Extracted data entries
= = = =
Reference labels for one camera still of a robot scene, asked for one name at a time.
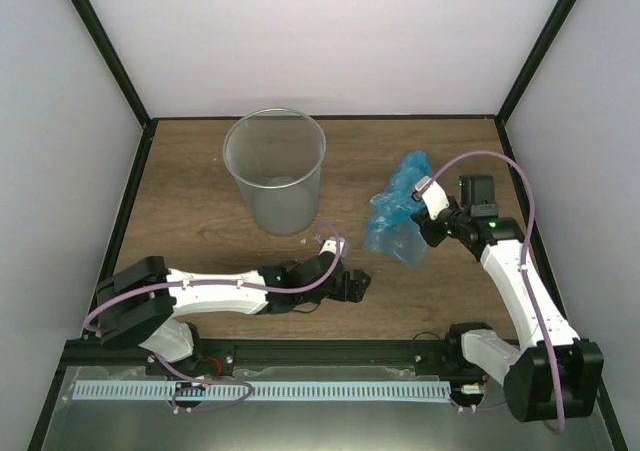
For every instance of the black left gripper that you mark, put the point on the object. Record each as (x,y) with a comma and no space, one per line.
(357,290)

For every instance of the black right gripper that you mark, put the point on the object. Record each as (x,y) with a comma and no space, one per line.
(433,238)

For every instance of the blue translucent plastic trash bag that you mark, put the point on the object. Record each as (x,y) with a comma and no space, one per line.
(390,229)

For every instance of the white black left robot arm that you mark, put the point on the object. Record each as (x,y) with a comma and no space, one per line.
(141,306)

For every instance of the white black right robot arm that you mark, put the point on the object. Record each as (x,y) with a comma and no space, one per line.
(551,373)

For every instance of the translucent grey plastic trash bin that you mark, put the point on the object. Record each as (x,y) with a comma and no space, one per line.
(275,157)

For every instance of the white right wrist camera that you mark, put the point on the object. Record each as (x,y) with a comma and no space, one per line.
(432,195)

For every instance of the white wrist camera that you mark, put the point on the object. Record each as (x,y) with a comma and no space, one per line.
(432,195)
(333,245)

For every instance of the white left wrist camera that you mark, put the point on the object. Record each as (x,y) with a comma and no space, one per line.
(333,245)

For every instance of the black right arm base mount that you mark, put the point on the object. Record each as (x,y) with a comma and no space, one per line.
(449,347)

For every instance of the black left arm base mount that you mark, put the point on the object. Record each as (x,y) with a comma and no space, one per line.
(211,357)

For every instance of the black aluminium front rail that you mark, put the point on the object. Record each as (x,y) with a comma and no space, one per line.
(263,352)

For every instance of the black frame post right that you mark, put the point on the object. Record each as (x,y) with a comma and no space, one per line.
(550,30)

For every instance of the black frame post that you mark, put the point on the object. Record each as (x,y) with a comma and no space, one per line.
(103,43)
(550,30)

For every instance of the light blue slotted cable duct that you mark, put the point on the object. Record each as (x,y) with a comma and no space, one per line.
(268,391)

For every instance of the black frame post left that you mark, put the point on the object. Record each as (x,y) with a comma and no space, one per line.
(103,43)
= = = =
Directions for this task – Would you please set down the lines from the one with "For every instance of the light" to the end of the data above, exactly and without any other lines?

Result of this task –
For every instance of the light blue slotted cable duct that you mark, put the point on the object. Record each as (x,y) with a comma and no space, one per line.
(268,391)

For every instance of the black frame post left that you mark, put the point on the object. Record each as (x,y) with a comma and no space, one per line.
(103,43)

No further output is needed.